WAFO is a toolbox Python routines for statistical analysis and simulation of random waves and random loads. WAFO is freely redistributable software, see WAFO icence, cf. the GNU General Public License (GPL) and contain tools for:
- Fatigue life prediction for random loads
- Theoretical density of rainflow cycles
- Simulation of linear and non-linear Gaussian waves
- Estimation of seamodels (spectrums)
- Joint wave height, wave steepness, wave period distributions
- Extreme value analysis
- Kernel density estimation
- Hidden markov models
- TimeSeries:
- Data analysis of time series. Example: extraction of turning points, estimation of spectrum and covariance function. Estimation transformation used in transformed Gaussian model.
- CovData:
- Computation of spectral functions, linear and non-linear time series simulation.
- SpecData:
- Computation of spectral moments and covariance functions, linear and non-linear time series simulation.
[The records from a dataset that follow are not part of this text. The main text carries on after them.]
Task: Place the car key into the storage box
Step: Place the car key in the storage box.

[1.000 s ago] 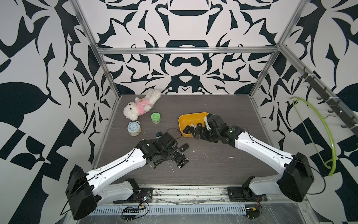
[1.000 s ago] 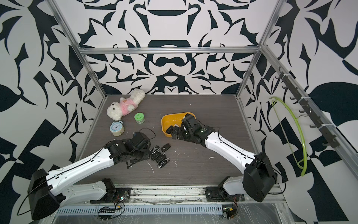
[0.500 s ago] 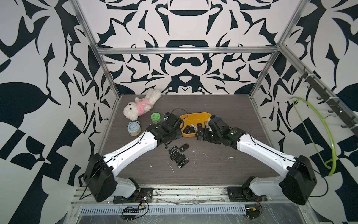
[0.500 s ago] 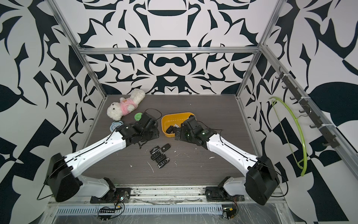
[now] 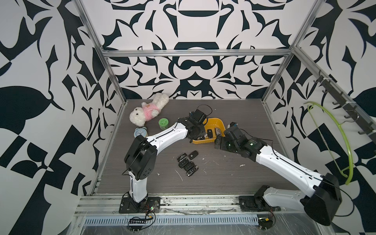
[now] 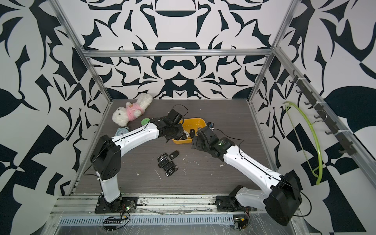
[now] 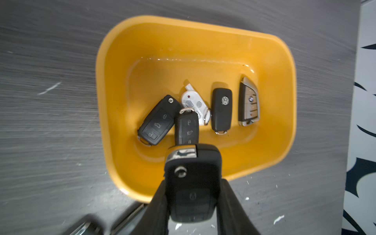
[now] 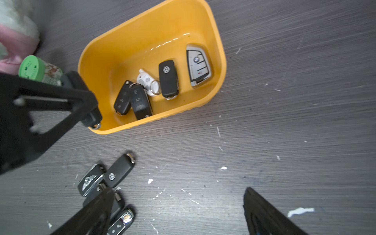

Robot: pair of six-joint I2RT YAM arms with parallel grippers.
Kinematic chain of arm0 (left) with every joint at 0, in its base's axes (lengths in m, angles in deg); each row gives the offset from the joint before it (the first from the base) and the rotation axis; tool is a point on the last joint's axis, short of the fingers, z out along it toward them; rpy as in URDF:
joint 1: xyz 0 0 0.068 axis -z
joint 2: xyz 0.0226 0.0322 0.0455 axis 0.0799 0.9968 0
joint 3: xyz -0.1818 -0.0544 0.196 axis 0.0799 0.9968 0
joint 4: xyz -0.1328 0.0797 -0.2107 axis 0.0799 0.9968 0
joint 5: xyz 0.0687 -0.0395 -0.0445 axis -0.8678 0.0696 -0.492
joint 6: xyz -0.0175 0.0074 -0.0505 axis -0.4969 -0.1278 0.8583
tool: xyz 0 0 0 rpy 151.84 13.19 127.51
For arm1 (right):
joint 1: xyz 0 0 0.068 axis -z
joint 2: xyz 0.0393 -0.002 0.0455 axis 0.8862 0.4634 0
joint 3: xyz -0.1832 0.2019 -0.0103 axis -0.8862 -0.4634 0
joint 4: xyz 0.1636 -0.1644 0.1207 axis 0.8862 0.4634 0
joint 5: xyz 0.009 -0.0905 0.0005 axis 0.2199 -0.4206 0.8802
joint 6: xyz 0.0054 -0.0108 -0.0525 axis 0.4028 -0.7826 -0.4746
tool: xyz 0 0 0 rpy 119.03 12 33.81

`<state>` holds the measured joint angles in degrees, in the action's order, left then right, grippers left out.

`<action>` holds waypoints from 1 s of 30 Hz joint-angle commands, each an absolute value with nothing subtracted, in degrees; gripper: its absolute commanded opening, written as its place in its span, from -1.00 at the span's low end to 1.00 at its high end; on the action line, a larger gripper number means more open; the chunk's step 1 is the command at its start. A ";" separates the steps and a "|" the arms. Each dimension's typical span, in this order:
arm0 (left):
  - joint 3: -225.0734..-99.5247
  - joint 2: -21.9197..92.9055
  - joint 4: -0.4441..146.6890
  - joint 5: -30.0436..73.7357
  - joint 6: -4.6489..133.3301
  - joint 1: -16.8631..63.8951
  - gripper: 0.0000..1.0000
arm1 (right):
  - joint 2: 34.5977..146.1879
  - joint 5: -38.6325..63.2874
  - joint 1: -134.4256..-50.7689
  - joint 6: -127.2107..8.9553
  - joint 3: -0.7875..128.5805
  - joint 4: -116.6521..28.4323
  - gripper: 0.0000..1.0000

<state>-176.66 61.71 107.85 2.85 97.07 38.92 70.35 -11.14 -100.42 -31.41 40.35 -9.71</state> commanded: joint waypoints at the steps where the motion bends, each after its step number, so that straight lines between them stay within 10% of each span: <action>1: -178.59 64.77 108.08 5.67 99.10 37.14 -1.00 | 68.68 -14.24 -100.67 -31.59 39.93 -8.44 1.00; 13: -185.11 72.94 111.41 4.14 99.80 36.59 -0.98 | 67.63 -13.89 -100.74 -30.77 38.32 -9.32 1.00; 21: -185.73 74.66 110.93 6.39 100.31 36.46 0.00 | 67.17 -14.02 -100.72 -32.49 38.47 -9.67 1.00; 30: -187.32 73.80 111.20 7.26 100.40 36.29 0.32 | 67.71 -12.35 -100.80 -35.06 39.08 -10.00 1.00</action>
<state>-185.64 74.43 109.66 6.48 100.46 36.58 68.16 -12.45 -100.44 -33.07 38.28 -9.51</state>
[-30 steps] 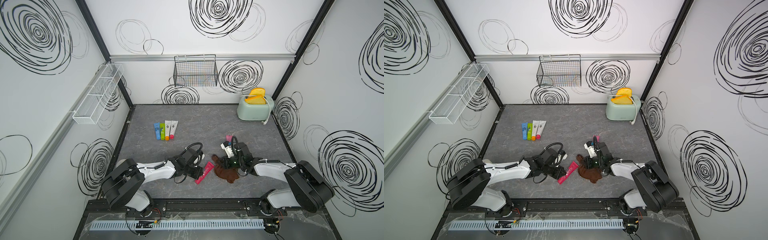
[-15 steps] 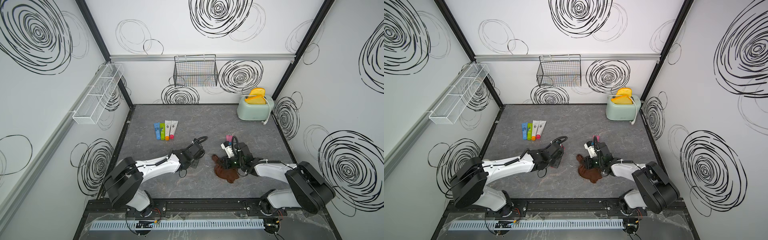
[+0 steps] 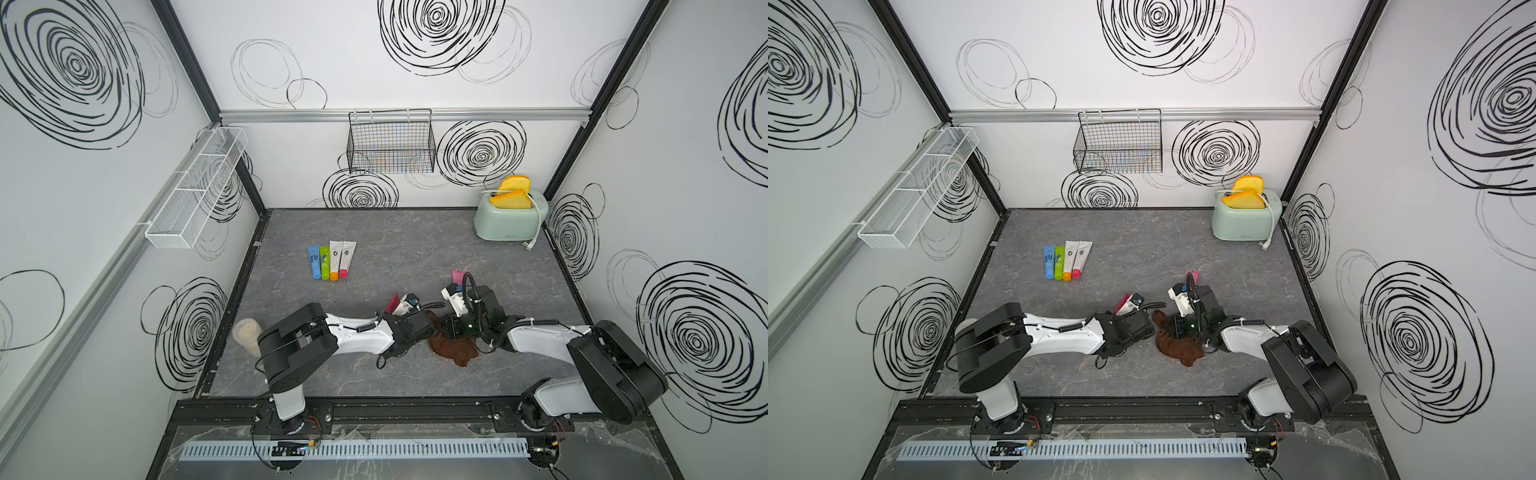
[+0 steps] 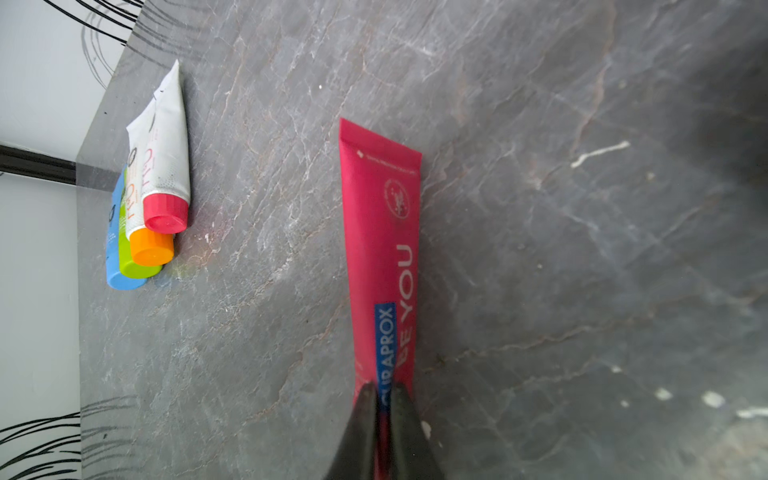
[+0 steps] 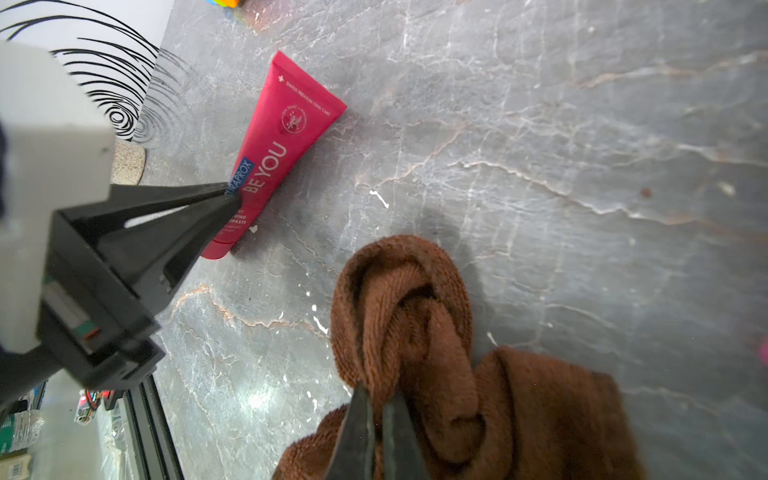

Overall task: Wipe the surface of the toothpaste tube
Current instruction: Adjust the toothpaste at the center of the board.

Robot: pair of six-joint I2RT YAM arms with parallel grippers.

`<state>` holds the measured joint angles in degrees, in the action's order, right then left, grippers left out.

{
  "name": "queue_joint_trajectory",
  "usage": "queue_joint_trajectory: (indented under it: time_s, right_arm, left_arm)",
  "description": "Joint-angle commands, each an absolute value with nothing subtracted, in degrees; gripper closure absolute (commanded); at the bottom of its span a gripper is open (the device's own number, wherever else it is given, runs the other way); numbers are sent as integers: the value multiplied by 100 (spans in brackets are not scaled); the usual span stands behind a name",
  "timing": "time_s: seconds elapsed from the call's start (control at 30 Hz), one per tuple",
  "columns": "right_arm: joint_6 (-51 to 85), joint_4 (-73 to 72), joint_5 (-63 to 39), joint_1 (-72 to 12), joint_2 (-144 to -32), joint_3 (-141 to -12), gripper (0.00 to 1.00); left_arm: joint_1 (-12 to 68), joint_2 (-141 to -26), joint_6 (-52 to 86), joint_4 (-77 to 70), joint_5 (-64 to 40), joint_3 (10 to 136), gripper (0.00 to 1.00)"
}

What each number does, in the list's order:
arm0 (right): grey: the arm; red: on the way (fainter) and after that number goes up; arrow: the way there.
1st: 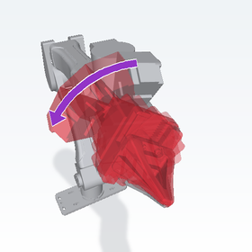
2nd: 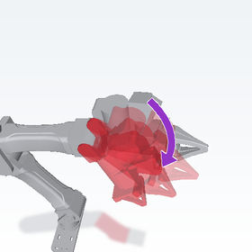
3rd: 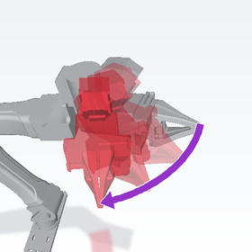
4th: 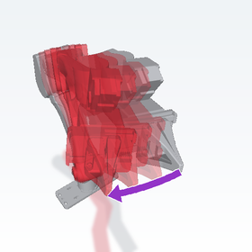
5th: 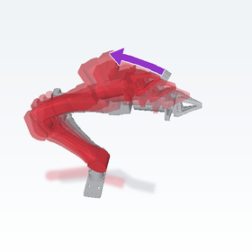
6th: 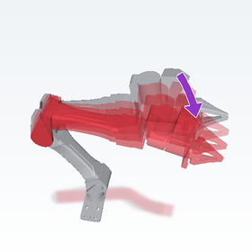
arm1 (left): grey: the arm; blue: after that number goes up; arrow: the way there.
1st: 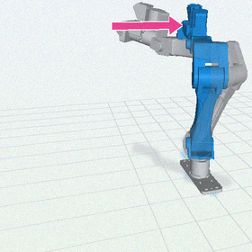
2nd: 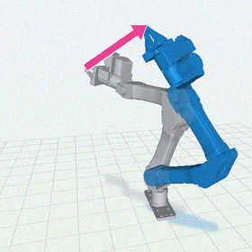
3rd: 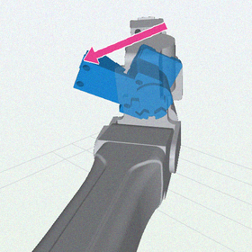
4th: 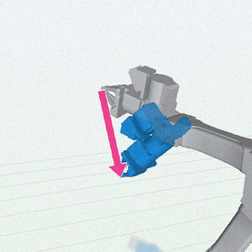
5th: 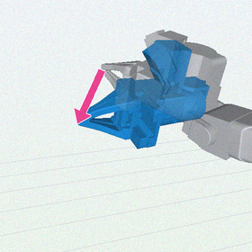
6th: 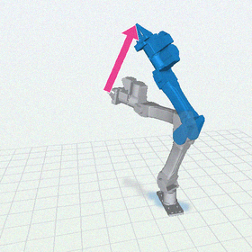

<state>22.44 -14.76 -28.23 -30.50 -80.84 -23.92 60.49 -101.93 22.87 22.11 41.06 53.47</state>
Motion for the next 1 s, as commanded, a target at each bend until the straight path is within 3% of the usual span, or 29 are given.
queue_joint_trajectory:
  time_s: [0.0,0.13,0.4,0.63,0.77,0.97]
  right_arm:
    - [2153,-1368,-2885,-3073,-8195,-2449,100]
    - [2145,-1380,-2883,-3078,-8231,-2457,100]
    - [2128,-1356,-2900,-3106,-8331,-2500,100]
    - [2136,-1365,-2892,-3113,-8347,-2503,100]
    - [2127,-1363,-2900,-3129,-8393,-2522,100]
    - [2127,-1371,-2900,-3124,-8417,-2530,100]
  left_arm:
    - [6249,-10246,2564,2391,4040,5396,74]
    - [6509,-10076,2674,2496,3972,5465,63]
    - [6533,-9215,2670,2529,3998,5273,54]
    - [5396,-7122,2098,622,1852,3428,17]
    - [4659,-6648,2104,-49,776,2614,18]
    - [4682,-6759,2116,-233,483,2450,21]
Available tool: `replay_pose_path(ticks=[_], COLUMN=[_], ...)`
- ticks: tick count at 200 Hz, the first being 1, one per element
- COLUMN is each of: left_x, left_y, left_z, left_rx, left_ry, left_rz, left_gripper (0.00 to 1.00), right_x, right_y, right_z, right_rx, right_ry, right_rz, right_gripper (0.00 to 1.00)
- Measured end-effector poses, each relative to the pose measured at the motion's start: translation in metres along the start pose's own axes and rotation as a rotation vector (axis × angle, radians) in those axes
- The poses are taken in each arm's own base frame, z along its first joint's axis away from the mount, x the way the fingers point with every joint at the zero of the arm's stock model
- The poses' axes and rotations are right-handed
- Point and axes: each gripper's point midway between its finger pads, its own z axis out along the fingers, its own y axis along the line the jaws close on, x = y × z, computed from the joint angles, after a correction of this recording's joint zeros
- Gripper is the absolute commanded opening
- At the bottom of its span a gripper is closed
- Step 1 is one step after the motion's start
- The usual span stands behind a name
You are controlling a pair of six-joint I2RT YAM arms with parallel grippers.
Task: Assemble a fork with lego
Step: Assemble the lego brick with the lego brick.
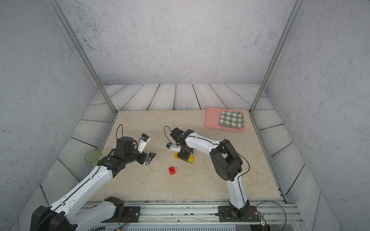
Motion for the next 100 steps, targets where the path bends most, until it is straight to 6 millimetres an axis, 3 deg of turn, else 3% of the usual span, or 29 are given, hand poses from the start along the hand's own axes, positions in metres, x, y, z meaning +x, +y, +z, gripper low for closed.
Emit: replay_pose_path(ticks=[100], left_x=[0.002], left_y=[-0.001], left_z=[0.004], left_rx=[0.011], left_ry=[0.016], left_rz=[0.011], left_gripper=[0.98], right_x=[0.0], right_y=[-0.011], right_z=[-0.003], right_rx=[-0.015], right_ry=[-0.008], right_rz=[-0.021], right_gripper=[0.04])
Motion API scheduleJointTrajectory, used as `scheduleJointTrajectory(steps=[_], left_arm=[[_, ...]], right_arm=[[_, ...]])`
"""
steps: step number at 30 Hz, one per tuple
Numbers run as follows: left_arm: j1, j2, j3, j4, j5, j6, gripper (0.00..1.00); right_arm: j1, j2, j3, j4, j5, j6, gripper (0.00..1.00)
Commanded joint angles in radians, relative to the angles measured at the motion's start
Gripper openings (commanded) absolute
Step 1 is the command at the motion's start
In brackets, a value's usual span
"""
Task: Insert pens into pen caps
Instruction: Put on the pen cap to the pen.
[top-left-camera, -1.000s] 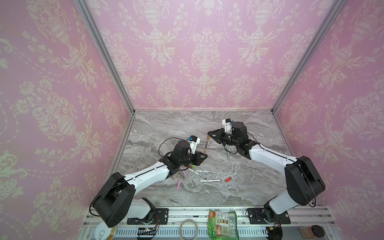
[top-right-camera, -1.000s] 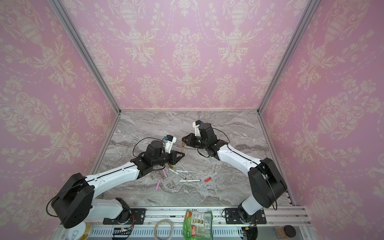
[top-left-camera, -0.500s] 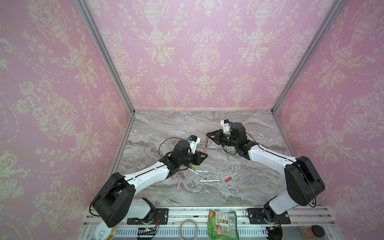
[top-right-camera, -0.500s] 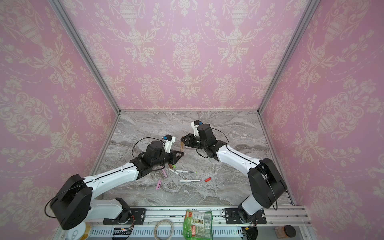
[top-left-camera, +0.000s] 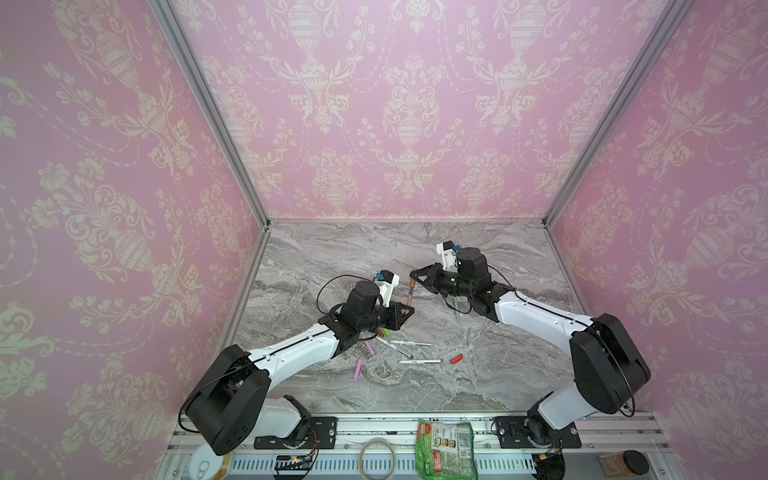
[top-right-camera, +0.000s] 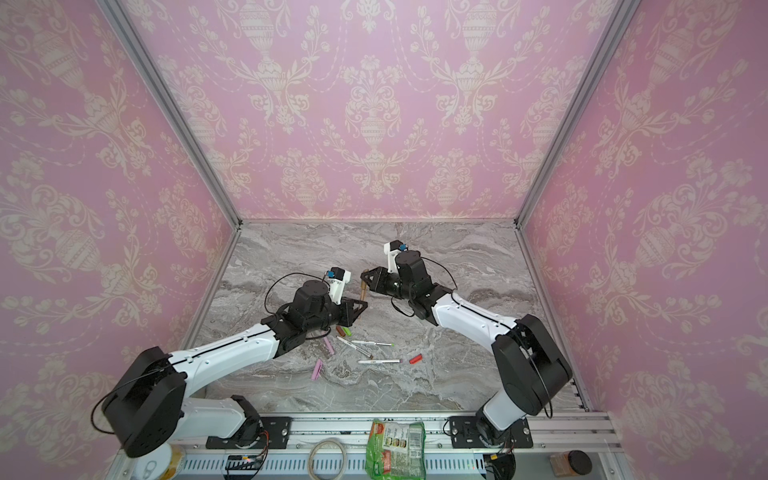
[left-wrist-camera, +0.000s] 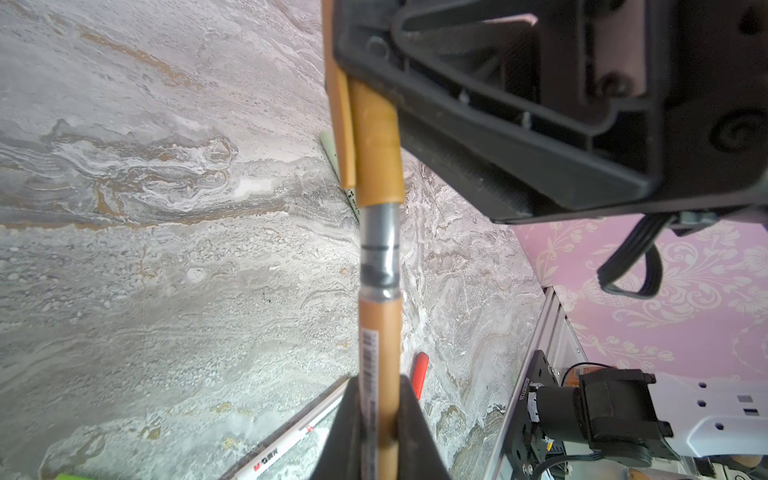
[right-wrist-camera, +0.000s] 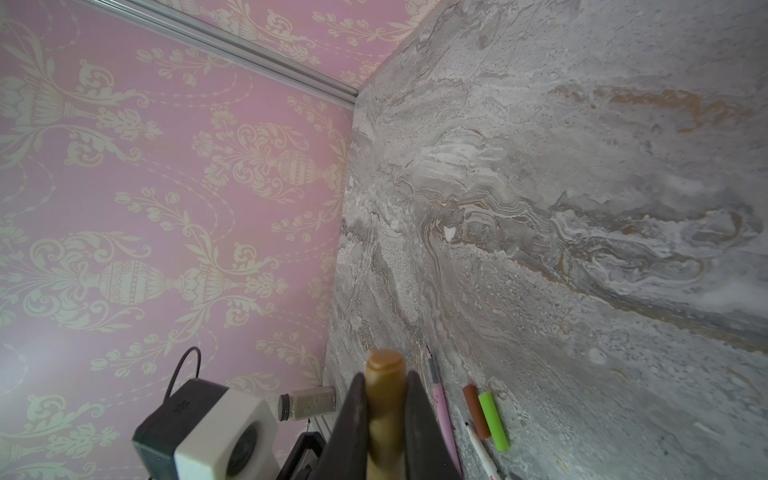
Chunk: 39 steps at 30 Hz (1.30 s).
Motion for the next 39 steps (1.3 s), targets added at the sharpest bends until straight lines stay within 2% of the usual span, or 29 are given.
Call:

Ex: common spectra implemented, directional spectra, bandwidth measures, exact distributions for wave characteristics.
- CyclePairs:
- Cycle counting, discretization, and crossings, calculation of damage. Simulation of discrete Markov chains, switching Markov chains, harmonic oscillator. Ex: Rainflow cycles and matrix, discretization of loads. Damage of a rainflow count or matrix, damage matrix, S-N plot.
- TRANSFORM
- Modelling with linear or transformed Gaussian waves.
- STATS
- Statistical tools and extreme-value distributions. Ex: generation of random numbers, estimation of parameters, evaluation of pdf and cdf
- KDETOOLS
- Kernel-density estimation.
- MISC
- Miscellaneous routines.
- DOCS
- Documentation of toolbox, definitions. An overview is given in the routine wafomenu.
- DATA
- Measurements from marine applications.
WAFO homepage: <http://www.maths.lth.se/matstat/wafo/> On the WAFO home page you will find: - The WAFO Tutorial - List of publications related to WAFO.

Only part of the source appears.